Хорошо, что на работу с утра не надо — суббота!

Да, мы не просто болтали, мы проводили время продуктивно — собирали вещички нашего непризнанного гения.

— Представляете, сейчас найдем у него рукопись гениального романа? — сказала я заговорщицки, после полбутылочки брюта.

— Опубликуем под твоим именем! Заработаем бабла! — подмигнула мне свекровь. — Хотя я сомневаюсь, что мы у него найдем что-то более связное, чем сочинения пятиклассника, и более длинное, чем его… его…

— Что? — удивилась я, ну не может же она… Она же всё-таки его мама!

— Его нос, вот что! У Кешки нос как у моей свекрови, царствие ей небесное, тьфу. Так, с этих полок я всё убрала, давай дальше.

Ночь прошла плодотворно.

В гостиной стоят те самые баулы челночников и мой веселый чемодан — решила пожертвовать.

— Доброе утро!

— Доброе! У нас сегодня блины со сметаной и сырники, доставай чашки, кофе я тоже сварила.

Вытаскиваю кружку из шкафчика и замираю, поворачиваясь к Аделаиде — мы обе слышим возню за дверью. Словно мышь скребется.

Или крыса.

Очень большая крыса с длинным носом.

Щелчок замка.

Кеша! Етить его… Стоп, его маму трогать нельзя!

Застываю с кружкой в руках. А свекровь, нарезавшая докторскую, невозмутимо поднимает нож и брови.

Страх во мне сменяется спокойствием.

Даже не сомневаюсь, что рядом с Аделаидой мне нечего бояться.

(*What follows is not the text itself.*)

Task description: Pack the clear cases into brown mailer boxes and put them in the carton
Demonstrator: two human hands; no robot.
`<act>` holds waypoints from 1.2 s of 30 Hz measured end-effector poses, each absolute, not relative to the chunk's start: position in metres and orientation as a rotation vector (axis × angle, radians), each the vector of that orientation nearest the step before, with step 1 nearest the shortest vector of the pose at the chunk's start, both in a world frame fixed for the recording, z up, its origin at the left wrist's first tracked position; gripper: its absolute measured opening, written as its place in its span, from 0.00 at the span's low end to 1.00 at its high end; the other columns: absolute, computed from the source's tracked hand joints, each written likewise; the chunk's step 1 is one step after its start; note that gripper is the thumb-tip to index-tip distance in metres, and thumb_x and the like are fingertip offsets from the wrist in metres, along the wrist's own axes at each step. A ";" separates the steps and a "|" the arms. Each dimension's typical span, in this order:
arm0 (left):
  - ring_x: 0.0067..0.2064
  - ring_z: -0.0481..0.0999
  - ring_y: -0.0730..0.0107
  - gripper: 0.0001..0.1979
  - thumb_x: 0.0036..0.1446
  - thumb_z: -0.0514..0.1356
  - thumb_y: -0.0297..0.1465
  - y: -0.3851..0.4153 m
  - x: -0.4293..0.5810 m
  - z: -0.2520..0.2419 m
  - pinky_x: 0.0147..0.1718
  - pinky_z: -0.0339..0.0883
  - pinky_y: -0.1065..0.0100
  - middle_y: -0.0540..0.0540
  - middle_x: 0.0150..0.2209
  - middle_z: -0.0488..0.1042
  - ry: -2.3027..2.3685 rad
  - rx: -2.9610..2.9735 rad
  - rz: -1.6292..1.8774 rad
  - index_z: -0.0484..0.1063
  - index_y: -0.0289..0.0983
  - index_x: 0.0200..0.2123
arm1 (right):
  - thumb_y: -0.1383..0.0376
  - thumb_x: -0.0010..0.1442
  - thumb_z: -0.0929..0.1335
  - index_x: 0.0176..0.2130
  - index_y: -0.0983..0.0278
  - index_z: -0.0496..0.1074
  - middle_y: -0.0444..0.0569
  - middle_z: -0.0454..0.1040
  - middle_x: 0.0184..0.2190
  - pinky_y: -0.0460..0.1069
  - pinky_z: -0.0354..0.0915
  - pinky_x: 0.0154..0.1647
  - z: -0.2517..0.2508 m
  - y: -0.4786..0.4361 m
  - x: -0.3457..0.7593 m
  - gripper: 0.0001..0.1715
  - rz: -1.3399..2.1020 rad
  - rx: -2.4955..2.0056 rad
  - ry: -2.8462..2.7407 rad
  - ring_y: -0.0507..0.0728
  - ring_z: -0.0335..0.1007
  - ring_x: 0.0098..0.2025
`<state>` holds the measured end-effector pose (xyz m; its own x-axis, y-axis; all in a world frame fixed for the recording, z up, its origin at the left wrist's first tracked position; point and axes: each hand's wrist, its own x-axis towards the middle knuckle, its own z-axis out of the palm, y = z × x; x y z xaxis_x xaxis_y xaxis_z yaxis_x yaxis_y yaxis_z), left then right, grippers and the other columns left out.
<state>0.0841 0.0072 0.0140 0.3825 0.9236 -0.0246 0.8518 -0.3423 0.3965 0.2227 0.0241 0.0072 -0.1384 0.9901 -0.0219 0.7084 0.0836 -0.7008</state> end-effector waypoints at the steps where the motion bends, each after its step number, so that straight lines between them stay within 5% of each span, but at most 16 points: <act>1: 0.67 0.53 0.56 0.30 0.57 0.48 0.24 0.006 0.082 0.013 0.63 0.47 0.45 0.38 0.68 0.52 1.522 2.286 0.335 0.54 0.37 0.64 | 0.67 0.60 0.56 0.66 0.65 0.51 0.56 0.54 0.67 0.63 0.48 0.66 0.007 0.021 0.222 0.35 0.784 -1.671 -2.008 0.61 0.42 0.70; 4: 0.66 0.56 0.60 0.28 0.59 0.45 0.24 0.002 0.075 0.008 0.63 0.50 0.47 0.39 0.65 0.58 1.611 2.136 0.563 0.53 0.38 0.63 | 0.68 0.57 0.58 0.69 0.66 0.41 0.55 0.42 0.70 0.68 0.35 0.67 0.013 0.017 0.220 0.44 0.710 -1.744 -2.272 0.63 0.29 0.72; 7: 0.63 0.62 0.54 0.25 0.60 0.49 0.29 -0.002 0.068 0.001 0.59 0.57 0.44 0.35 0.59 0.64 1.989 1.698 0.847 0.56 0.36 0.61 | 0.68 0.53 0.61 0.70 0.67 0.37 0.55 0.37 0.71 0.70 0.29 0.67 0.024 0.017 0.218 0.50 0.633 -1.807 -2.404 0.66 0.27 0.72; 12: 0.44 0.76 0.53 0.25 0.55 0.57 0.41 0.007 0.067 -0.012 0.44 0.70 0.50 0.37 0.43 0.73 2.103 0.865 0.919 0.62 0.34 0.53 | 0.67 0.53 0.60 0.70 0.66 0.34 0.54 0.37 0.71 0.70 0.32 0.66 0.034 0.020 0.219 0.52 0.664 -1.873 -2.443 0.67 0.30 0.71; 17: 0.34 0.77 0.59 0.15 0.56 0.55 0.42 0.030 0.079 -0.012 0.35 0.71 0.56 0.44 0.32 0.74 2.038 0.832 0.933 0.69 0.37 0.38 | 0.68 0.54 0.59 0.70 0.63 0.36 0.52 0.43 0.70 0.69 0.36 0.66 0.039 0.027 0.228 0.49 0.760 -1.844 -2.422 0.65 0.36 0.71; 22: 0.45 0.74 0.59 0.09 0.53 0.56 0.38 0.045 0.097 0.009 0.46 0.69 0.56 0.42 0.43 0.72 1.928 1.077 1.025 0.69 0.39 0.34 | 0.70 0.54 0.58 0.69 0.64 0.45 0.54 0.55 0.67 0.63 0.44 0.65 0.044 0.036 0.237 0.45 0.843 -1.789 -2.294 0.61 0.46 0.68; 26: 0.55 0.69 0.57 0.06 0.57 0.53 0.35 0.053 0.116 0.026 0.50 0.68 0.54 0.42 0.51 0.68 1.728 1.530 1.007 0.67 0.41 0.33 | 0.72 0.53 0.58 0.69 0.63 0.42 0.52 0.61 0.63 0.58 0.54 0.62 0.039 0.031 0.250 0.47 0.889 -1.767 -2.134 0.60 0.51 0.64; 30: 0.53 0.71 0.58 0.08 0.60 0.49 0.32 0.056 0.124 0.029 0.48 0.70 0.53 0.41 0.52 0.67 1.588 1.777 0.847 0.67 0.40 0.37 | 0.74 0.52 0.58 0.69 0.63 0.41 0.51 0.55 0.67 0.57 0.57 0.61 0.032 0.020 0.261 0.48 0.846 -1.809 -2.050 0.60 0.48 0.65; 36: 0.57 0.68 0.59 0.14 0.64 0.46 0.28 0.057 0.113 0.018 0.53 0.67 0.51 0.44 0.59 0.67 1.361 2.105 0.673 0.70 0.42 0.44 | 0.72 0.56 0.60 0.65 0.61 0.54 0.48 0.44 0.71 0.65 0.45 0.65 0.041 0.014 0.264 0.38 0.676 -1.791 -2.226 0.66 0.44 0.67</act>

Дверь скрипит. По ногам ползет сквозняк, пахнет знакомыми дешевыми духами. Потом я слышу писклявый голосок Музы:

— Кеша, давай скорее! Да не бойся ты! Мы возьмем только самое необходимое! Не покупать же всё с нуля! Это и твои вещи тоже! Ты заслужил!

О, вот это номер!

Неужели Муза и правда пустила Кешу на свою жилплощадь. Но тратиться на него не хочет, зачем? Что ж. Может, она не такая дурында, как я.

Мы стоим на кухне и видим, как эти двое ползут на четвереньках, а на лицах у них балаклавы! Ну что за идиотский спектакль, господи!

— Это каким это местом он заслужил! — Громогласный голос свекрови заставляет их замереть, потом они резко встают и с криками кидаются к выходу.

— А ну стоять! — продолжает “мамо”, выходя в коридор с огромным ножом в руке.

— Мама?

— И тебе привет. — Голос у нее ледяной, как морозильная камера. Говорит вроде спокойно, но интонация такая, что лично я бы уже бежала до Канадской границы. — Сынок, ты что, не слышал, что незваный гость хуже татарина?

Кешино лицо вытягивается. Его шок в шоке. Это видно даже под балаклавой.

— Сними шапку, не позорься, горе луковое.

Кеша стягивает с лица черную тряпку, в глазах вся боль непризнанного таланта. Он вздыхает.

— Мам, ну что это за гость? Да еще и незваный. Чего ты начинаешь? Я же твой сын! Единственный!

— У меня еще есть дочь.

— Мам, да мы просто за вещами! Мы буквально на минутку.

— Как воры? А что мешало позвонить, предупредить? Что мешало нормально поступить?